Post: What Is an AI Resume Parser Audit Log
An AI resume parser audit log is the immutable record of every parse decision, score calculation, human override, and taxonomy version used during candidate evaluation. The log is the primary artifact regulators request during an inquiry.
The structural definition
An audit log is an append-only stream of events. Each event records a timestamp, an event type, a candidate identifier (anonymized for analytics), a parser version, a taxonomy version, the action taken, and the actor (system or named human). Events are immutable — corrections are appended as new events, not edits to prior events. The AI Resume Parsing for High-Volume Hiring — Complete 2026 Guide expands the role of the log inside the parsing stack.
The required event types
Parse event — the parser extracted structured data from a resume. Score event — the scoring engine produced a job-fit value. Override event — a recruiter overrode the score with a rationale tag. Taxonomy event — a taxonomy version transition affected scoring. Bias audit event — a quarterly disparity check ran and produced a report. The API management for HR data guide covers the integration pattern.
Where the audit log lives
The log lives in append-only storage — a managed log service or an immutable database with conditional writes.

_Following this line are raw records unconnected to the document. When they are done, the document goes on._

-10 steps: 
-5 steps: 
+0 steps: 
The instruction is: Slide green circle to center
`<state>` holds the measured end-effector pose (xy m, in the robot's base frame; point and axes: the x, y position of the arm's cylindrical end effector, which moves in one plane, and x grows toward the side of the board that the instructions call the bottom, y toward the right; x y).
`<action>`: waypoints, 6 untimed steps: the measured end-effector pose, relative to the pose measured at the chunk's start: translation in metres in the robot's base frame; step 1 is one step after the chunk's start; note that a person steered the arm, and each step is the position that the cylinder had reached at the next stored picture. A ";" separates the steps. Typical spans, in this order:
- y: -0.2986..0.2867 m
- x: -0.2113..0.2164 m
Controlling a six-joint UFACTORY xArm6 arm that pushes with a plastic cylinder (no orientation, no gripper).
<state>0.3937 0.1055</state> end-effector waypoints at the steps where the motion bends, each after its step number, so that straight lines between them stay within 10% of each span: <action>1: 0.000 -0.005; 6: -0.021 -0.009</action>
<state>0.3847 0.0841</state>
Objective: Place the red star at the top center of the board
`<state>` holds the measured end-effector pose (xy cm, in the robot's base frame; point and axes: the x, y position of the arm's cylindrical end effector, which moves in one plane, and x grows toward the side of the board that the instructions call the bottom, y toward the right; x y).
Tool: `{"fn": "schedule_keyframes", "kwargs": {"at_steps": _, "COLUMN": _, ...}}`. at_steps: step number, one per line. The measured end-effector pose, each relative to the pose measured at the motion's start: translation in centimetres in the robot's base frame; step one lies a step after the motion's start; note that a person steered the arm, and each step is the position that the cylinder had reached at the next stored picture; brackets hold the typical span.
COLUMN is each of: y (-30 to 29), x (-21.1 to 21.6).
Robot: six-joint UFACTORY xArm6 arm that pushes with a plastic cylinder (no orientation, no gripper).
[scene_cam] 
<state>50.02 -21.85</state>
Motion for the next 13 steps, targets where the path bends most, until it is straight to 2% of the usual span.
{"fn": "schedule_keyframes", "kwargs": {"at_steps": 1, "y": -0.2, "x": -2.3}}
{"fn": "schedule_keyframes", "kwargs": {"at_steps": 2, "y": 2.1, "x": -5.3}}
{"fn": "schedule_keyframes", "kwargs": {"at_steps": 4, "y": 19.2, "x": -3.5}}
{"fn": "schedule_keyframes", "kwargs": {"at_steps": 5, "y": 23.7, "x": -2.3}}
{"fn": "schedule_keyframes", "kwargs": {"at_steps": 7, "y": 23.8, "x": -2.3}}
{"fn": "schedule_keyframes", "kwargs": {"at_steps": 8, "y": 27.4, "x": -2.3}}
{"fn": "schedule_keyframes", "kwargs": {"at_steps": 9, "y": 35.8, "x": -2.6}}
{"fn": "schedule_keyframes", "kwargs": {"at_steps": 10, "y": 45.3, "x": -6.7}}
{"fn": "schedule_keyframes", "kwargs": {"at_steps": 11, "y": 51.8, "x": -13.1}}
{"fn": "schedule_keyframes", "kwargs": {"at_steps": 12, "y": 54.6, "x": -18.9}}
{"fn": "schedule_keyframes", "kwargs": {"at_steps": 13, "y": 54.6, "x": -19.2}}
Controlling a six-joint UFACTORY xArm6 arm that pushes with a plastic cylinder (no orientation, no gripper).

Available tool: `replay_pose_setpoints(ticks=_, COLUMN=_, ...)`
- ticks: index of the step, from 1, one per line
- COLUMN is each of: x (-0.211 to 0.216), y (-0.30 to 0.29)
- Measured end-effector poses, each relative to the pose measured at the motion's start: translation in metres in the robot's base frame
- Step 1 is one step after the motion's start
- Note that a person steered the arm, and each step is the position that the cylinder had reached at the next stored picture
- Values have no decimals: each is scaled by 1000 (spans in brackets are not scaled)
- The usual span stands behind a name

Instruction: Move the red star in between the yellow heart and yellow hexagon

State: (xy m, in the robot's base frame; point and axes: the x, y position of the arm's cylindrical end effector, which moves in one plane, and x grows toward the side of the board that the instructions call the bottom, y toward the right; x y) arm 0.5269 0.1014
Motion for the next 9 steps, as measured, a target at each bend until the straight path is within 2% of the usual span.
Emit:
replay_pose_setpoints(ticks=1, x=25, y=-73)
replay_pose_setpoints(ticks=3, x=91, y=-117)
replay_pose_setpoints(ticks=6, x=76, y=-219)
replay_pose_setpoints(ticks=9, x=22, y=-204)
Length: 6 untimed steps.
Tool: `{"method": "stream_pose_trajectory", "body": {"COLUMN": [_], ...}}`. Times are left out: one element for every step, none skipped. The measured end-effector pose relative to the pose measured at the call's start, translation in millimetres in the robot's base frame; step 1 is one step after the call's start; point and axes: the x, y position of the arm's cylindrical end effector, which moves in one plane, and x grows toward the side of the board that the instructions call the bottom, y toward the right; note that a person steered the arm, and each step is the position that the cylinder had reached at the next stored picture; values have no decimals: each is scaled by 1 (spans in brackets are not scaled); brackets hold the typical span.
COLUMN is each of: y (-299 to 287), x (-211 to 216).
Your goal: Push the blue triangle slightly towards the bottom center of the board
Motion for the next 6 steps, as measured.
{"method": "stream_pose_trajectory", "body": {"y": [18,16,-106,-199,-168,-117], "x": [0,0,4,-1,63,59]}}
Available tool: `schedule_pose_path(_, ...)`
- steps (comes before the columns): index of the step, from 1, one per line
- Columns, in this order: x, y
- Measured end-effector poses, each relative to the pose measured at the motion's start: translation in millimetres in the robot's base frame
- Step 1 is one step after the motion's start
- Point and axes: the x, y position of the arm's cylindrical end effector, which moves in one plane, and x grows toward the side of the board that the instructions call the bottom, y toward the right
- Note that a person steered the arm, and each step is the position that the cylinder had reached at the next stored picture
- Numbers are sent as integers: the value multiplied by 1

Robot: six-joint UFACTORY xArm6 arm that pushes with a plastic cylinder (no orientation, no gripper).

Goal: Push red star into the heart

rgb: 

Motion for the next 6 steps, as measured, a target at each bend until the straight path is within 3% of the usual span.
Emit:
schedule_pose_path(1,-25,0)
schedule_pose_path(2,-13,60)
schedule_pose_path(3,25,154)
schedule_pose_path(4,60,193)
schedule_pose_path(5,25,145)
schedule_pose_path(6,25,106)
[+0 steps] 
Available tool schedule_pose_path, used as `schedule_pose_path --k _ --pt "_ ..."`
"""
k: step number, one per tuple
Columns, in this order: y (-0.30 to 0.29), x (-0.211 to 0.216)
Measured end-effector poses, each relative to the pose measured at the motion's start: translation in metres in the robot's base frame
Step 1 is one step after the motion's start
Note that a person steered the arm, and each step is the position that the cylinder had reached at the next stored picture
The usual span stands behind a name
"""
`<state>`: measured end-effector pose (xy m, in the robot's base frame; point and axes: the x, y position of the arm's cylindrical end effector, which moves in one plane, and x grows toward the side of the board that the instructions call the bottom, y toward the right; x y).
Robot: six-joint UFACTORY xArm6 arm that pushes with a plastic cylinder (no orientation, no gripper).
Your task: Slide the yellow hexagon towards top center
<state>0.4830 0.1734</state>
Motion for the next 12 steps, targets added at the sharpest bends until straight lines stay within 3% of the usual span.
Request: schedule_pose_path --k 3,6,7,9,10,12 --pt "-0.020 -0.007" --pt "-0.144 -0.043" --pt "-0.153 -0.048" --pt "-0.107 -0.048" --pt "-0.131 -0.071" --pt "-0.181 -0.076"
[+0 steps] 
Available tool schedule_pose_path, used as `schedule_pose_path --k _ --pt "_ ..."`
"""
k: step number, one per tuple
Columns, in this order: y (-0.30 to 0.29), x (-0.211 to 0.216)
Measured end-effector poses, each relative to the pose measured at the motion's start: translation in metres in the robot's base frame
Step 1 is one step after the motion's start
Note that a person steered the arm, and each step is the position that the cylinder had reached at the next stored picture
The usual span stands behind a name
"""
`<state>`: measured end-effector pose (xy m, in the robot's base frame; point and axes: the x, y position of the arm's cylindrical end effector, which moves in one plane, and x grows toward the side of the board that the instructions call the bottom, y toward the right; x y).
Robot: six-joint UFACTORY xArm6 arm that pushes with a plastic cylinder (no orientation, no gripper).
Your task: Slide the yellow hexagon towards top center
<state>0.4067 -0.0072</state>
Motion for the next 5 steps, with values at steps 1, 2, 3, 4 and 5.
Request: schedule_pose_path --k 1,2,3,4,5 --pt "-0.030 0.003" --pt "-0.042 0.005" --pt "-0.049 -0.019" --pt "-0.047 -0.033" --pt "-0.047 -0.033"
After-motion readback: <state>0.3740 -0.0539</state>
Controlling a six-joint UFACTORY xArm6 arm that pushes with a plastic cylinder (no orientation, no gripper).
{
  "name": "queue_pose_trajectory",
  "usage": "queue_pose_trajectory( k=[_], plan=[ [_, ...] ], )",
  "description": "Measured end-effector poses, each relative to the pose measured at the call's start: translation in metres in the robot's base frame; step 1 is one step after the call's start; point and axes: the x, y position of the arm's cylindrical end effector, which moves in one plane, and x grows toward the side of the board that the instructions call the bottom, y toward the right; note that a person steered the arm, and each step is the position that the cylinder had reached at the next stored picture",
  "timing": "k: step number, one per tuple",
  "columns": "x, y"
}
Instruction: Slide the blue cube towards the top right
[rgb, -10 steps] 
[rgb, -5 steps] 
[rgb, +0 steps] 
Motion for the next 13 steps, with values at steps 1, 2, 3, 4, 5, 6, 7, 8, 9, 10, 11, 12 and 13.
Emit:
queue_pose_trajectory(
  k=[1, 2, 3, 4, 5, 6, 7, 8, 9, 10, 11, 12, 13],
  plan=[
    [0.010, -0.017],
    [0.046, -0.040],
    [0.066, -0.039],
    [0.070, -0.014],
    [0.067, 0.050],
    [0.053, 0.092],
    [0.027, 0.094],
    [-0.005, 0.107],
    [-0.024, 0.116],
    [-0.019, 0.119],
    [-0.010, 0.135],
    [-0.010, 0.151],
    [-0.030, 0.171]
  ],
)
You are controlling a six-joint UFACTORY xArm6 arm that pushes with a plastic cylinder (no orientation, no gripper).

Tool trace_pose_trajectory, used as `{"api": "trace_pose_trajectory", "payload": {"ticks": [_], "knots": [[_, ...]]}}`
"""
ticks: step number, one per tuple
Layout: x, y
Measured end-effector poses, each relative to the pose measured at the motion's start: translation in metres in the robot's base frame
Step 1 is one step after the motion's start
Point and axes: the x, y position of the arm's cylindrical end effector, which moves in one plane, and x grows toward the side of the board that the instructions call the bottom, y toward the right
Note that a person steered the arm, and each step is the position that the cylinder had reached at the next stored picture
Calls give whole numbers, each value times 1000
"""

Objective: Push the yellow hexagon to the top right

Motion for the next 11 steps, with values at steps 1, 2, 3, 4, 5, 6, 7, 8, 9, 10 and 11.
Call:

Write paths flow through Make.com or n8n orchestration scenarios. Read paths are open to authorized reviewers; write paths are restricted to system actors. The Make.com HR hyper-automation guide covers the orchestration pattern.
The retention horizon
Most jurisdictions require 12 to 24 months of retention for candidate evaluation records. Regulated industries (healthcare, financial services) extend to 36 to 60 months. The retention policy lives in the data governance documentation, reviewed annually by legal.
What the audit log delivers
The log delivers four outcomes — regulatory response capability (answer inquiry questions with data), internal bias program inputs (quarterly disparity calculations run against the log), debugging signal (trace a hiring outcome back to a specific parser version), and continuous improvement (override patterns inform taxonomy updates). The Make.com HR reporting guide covers the analytics layer.
The integrity controls
Log integrity matters as much as log completeness. Controls include — hash-based tamper detection on event records, write-only access policies on the storage layer, separation of duties between the parser team and the audit reviewers, and quarterly integrity tests run by internal audit. The HR tech ecosystem architecture guide covers the broader system architecture.
Expert Take — the audit log is non-negotiable for regulated hiring
The audit log is the single artifact that distinguishes a defensible AI hiring deployment from a regulatory exposure. Organizations that skip the log to save engineering hours discover the gap when the first inquiry arrives — and at that point, the reconstruction is impossible. The 4Spot deployment pattern treats the log as the foundation, not the afterthought. The first scenario built is the log writer; every downstream scenario emits events into it.
FAQ
Can we use the parser vendor’s internal log instead of building our own?
No — vendor logs are not portable, run on shorter retention windows, and rarely meet the integrity controls regulators expect. Buyer-owned logs are the standard.
What format should log records use?
JSON with a schema documented in the data governance repository. Schema versions evolve with the parser stack; every record carries its schema version.
How do we run the bias audit against the log?
The bias audit is a query — pull parse and override events over the audit window, join against demographic fields, compute disparity rates. The HR data extraction guide covers the data extraction pattern.